II. Quelques caractéristiques
1) Vie et message, doctrine
Vie et message vont de pair. Anne vit ce qu’elle enseigne et enseigne ce qu’elle vit. Le milieu spirituel et religieux de sa famille ainsi que les grâces de sa jeunesse avec ses expériences du Christ, sont le point de départ pour son développement ultérieur au Carmel, pour sa vie en compagnie de la mère Thérèse, et pour sa fonction de maîtresse des novices et de fondatrice ensuite. Le Christ Jésus est au centre de sa vie et de sa doctrine : sa présence vivante remplit ses occupations quotidiennes, sa parole et sa vie exemplaire ; tout est vécu par elle avec une extrême simplicité et intensité. Sa vie et sa spiritualité peuvent se résumer en ces trois idéaux réalisés par elle :
1) Vivre avec le Christ et pour le Christ. Dans son désir et dans son labeur quotidien elle voulait vivre la présence du Christ. Lui, la regardait et ce regard était amour. Elle était amoureuse de la présence divine.
2) Vivre pour l’Église et les âmes. Elle faisait sien le désir de Jésus : le salut des hommes. Et le Christ s’unissait à elle d’une telle façon, qu’elle se consumait à désirer la gloire de Dieu et la croissance de l’Église. Le Seigneur lui donnait un tel zèle que parfois elle ne pouvait trouver le repos. Pendant les guerres politiques et religieuses des Pays-Bas et de l’Allemagne, Anne faisait siennes les préoccupations de l’Église, elle demandait pardon pour les pécheurs, en même temps qu’elle éprouvait pour eux une grande compassion, et elle s’exclamait : « Seigneur, donnez-vous à connaître à tous, parce qu’ils vous aiment. » Ainsi elle nous parle de la mort du Christ sur la croix pour le salut des âmes : c’est précisément sur la croix que le Christ a donné son baiser à l’Église, son épouse, c’est couché sur le bois de la croix qu’il s’est uni à l’Église en célébrant pour les âmes ses noces de sang ; c’est là une doctrine très importante dans la spiritualité mystique et ecclésiale du carmel thérésien.

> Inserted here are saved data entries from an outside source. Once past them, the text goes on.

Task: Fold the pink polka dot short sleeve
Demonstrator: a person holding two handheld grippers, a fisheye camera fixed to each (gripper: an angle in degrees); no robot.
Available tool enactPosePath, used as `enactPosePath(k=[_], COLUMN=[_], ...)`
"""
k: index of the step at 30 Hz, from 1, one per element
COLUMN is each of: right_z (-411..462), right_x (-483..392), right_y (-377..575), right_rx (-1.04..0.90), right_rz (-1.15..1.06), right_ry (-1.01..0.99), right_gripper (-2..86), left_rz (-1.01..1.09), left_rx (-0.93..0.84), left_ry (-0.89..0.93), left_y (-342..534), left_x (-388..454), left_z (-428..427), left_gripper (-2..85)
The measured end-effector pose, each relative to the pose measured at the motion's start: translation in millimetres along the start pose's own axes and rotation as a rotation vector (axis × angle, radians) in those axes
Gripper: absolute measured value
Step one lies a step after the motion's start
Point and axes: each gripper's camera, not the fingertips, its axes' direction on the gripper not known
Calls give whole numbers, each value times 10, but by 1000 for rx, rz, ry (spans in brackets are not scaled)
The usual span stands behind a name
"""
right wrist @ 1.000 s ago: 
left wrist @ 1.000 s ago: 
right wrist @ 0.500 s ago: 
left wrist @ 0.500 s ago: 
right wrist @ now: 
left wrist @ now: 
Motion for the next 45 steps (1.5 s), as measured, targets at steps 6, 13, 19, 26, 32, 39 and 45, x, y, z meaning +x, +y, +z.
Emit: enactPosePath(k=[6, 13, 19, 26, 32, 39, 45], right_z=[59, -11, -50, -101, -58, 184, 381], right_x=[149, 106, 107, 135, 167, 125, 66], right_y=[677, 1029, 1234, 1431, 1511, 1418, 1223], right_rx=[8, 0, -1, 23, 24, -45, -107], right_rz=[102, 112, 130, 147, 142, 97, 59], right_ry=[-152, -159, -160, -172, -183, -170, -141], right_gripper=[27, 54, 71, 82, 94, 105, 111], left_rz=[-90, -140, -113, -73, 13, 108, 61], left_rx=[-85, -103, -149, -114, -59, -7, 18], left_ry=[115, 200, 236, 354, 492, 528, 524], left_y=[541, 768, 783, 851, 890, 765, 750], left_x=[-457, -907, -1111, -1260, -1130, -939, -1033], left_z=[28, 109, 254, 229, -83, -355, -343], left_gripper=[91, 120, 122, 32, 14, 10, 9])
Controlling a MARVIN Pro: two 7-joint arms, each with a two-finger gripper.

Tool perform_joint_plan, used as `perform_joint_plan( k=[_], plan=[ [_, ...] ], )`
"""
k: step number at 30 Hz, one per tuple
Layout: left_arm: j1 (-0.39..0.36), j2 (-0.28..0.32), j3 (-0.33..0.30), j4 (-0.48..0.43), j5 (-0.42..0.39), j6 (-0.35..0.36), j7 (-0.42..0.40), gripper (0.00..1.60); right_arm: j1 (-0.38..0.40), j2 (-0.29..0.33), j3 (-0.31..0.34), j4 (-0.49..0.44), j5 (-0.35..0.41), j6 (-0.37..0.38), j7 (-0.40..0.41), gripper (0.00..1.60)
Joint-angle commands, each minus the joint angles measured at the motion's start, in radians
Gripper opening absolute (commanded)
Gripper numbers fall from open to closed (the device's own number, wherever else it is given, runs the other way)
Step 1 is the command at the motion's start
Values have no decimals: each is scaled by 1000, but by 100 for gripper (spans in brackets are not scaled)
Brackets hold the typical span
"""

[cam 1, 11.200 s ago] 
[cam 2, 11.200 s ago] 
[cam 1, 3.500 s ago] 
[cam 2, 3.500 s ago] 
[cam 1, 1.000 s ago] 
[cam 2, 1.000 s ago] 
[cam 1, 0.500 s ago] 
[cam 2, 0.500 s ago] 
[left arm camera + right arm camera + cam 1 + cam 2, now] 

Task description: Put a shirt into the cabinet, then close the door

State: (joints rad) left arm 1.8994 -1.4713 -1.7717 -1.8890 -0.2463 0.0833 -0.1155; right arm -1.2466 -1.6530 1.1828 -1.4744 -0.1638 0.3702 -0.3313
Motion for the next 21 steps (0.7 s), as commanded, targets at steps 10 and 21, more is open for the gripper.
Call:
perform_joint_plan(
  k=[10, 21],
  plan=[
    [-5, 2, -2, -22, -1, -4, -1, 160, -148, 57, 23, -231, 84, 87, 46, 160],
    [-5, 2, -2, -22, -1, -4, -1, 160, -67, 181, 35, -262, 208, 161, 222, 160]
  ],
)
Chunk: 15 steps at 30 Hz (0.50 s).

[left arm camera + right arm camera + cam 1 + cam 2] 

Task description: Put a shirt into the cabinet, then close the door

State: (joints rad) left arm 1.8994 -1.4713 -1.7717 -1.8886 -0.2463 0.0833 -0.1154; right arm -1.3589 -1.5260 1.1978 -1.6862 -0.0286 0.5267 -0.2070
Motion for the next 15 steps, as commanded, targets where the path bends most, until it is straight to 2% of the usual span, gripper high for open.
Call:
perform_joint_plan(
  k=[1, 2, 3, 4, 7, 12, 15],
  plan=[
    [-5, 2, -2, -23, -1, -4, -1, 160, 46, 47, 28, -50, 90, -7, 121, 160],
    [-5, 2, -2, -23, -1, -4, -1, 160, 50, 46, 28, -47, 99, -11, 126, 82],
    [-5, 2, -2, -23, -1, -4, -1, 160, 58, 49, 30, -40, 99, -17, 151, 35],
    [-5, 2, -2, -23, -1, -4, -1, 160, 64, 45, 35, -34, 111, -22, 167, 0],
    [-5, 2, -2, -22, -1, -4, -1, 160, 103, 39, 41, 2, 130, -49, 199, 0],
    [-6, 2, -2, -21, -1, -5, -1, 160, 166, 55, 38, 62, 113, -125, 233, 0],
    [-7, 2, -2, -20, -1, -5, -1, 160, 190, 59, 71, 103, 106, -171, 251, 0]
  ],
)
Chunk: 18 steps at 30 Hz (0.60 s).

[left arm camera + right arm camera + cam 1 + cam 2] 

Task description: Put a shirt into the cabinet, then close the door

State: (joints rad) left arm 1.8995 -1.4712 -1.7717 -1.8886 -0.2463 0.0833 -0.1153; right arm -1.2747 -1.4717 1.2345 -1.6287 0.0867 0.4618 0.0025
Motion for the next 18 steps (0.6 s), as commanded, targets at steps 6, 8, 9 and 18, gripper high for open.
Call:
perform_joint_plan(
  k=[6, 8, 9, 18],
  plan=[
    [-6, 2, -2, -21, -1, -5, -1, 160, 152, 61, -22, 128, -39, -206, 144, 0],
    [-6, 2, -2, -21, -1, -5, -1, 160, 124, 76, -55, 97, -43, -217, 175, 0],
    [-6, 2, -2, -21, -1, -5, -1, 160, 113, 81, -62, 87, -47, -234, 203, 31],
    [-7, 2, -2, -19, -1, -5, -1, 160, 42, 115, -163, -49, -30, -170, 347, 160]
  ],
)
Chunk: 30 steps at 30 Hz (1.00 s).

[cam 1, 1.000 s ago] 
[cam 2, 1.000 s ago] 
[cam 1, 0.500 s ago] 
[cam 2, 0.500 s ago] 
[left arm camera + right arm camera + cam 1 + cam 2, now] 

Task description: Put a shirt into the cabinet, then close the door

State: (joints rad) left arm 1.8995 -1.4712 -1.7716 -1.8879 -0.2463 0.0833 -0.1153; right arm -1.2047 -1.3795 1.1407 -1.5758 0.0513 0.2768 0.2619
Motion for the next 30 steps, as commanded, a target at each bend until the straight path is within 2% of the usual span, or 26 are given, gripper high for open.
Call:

3) Vivre pour la défense du charisme thérésien et dans le don total au service des autres. Cet aspect de service confère à Anne une actualité attirante. Sa vie fut un service continu à la communauté, dans un don total. Servir et donner de la joie fut sa vocation dès l’origine. Elle était ainsi une religieuse utile et sympathique, d’autant plus qu’elle faisait tout avec grande simplicité et naturel : il était donc bien compréhensible que les religieuses et prieures des différents couvents veuillent l’avoir avec elles. La préoccupation constante de sa vie fut la présence divine et par voie de conséquence la familiarité intime avec Dieu. Sa vie mystique fut tellement riche et débordante qu’elle nous offre des aspects inattendus. À travers la narration de ses expériences mystiques, son message apparaît clairement : Dieu se donne à l’homme gratuitement.